- Associated Press - Friday, October 2, 2015

HOUSTON (AP) - A Houston hospital where off-duty police officers who were working security shot a combative patient must prove that the complex is safe in order to keep its Medicaid and Medicare funding, federal officials say.

Federal inspectors who reviewed operations at St. Joseph Medical Center after the Aug. 27 shooting found deficiencies that put patients in “immediate jeopardy,” including failure to ensure training and failure to ensure patients’ rights were protected, the Houston Chronicle (http://bit.ly/1M6vFVr ) reported.

Alan Christopher Penn, 26, was unarmed when he was shot in the chest during a struggle with the two security guards. Both off-duty officers were injured when they were attacked with a wall fixture and a tray table, court documents indicate.
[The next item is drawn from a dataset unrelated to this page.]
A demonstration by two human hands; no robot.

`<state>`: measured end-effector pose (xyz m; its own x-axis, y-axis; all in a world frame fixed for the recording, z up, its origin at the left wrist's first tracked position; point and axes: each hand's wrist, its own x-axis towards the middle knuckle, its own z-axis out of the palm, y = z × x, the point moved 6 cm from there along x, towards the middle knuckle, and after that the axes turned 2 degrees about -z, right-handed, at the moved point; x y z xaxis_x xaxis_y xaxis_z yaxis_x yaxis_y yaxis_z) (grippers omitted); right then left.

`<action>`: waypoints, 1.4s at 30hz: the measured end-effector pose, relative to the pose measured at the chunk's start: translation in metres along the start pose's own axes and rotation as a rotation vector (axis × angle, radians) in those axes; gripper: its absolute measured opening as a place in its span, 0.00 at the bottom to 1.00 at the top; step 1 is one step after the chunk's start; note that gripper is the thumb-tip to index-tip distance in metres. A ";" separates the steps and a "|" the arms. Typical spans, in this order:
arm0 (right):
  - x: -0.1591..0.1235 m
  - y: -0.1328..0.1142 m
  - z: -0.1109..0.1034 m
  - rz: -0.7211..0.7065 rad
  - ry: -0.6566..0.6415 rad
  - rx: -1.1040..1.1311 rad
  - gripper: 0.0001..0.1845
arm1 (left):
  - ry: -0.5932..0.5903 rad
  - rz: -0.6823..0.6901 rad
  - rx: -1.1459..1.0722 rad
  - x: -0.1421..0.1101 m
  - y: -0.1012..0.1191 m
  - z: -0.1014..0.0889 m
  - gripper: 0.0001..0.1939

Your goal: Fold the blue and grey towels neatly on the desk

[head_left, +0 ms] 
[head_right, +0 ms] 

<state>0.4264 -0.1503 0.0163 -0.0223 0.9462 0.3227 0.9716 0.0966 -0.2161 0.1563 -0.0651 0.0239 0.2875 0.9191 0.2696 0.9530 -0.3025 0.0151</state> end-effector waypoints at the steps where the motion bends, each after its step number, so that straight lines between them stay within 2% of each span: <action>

Penn, who had been hospitalized after a car wreck in the hospital parking lot, has a history of manic depressive disorder, anxiety and drug use, records show. He faces two counts of aggravated assault of a police officer and is in McAllen with family recovering.

The Centers for Medicare & Medicaid Services, which administers the government funding programs, gave St. Joseph until Oct. 8 to correct some security and training issues, the newspaper reported.

The hospital’s policies and procedures have since been strengthened to ensure patient safety with additional training, St. Joseph officials said Thursday in a statement. Official also said the plan has been approved by the Texas Department of State Health Services and CMS.

“Without standard precautions and security measures, no urban hospital like St. Joseph Medical Center can provide the environment required to care for patients, including those who become violent due to alcohol/drug abuse or medical/behavioral issues that can impair judgment,” the hospital said. “Following our internal review, our senior management team and governing board members took swift actions to ensure this kind of incident does not occur in our hospital again.”

St. Joseph plans to limit armed police officers to the emergency department lobby, hospital entrances and the perimeter. The officers would be called in to handle other security issues only after all other interventions have been exhausted.

The Houston Police Department declined comment on the shooting.